[EXERCISE] Output the whole listing below exactly, omitting the images.

##### GIVEN MATERIAL #####

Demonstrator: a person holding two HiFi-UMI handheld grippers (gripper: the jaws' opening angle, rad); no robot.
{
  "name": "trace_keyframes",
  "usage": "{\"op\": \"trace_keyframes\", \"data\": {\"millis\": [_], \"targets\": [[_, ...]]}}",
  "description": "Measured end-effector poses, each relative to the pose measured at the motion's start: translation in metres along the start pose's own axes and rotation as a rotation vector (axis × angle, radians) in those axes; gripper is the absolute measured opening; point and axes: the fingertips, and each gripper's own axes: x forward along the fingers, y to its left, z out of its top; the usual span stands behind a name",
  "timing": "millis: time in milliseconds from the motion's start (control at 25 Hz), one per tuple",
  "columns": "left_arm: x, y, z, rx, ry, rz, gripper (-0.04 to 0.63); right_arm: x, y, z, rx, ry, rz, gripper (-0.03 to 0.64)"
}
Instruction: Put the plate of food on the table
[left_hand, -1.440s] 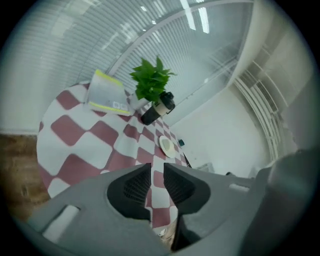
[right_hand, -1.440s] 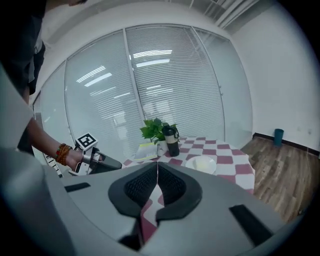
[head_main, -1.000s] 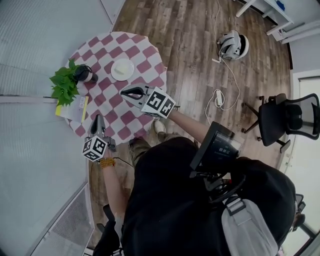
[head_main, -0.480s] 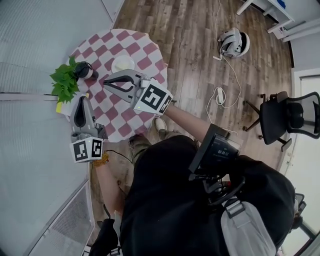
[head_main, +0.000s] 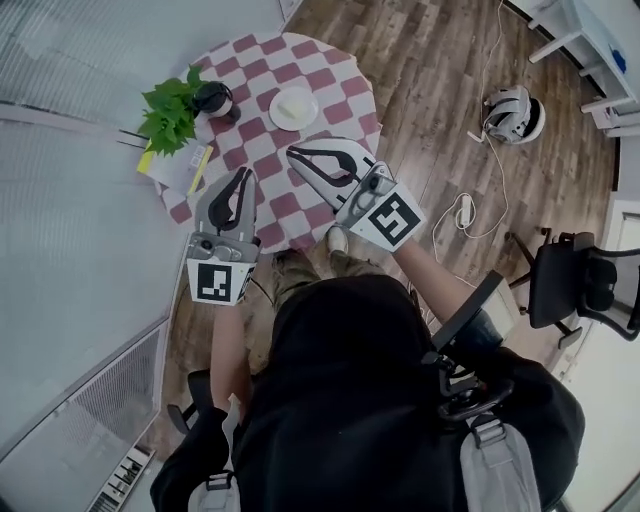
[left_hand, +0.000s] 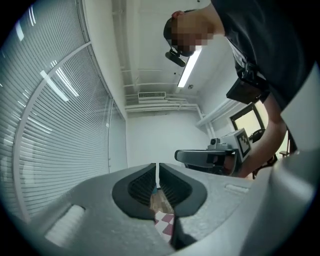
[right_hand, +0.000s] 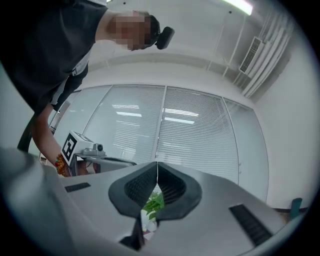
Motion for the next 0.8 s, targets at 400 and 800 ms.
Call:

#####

[TASK RESULT]
Demonstrator: a person holding two HiFi-UMI handheld grippers (gripper: the jaws' opening angle, rad); no robot.
{
  "name": "trace_keyframes",
  "usage": "{\"op\": \"trace_keyframes\", \"data\": {\"millis\": [_], \"targets\": [[_, ...]]}}",
  "description": "Measured end-effector poses, each relative to the pose measured at the motion's start: translation in metres along the start pose's own axes and rotation as a rotation vector (axis × angle, radians) in those axes; gripper is the absolute measured opening; point and axes: the fingertips, and each gripper's own axes: x forward along the fingers, y to its left, z out of its top; the usual span stands behind a name",
  "timing": "millis: time in milliseconds from the motion's start (control at 25 Hz), one per tuple",
  "columns": "left_arm: x, y, z, rx, ry, rz, gripper (-0.04 to 0.63); right_arm: x, y, z, rx, ry, rz, gripper (-0.03 to 0.64)"
}
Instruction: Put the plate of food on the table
[left_hand, -1.440s] 
[right_hand, -1.440s] 
[head_main, -1.000s] 
[head_main, -0.480s] 
[head_main, +0.000s] 
[left_hand, +0.000s] 
[right_hand, +0.000s] 
Motion for the next 0.8 s, targets at 400 and 800 ms.
Call:

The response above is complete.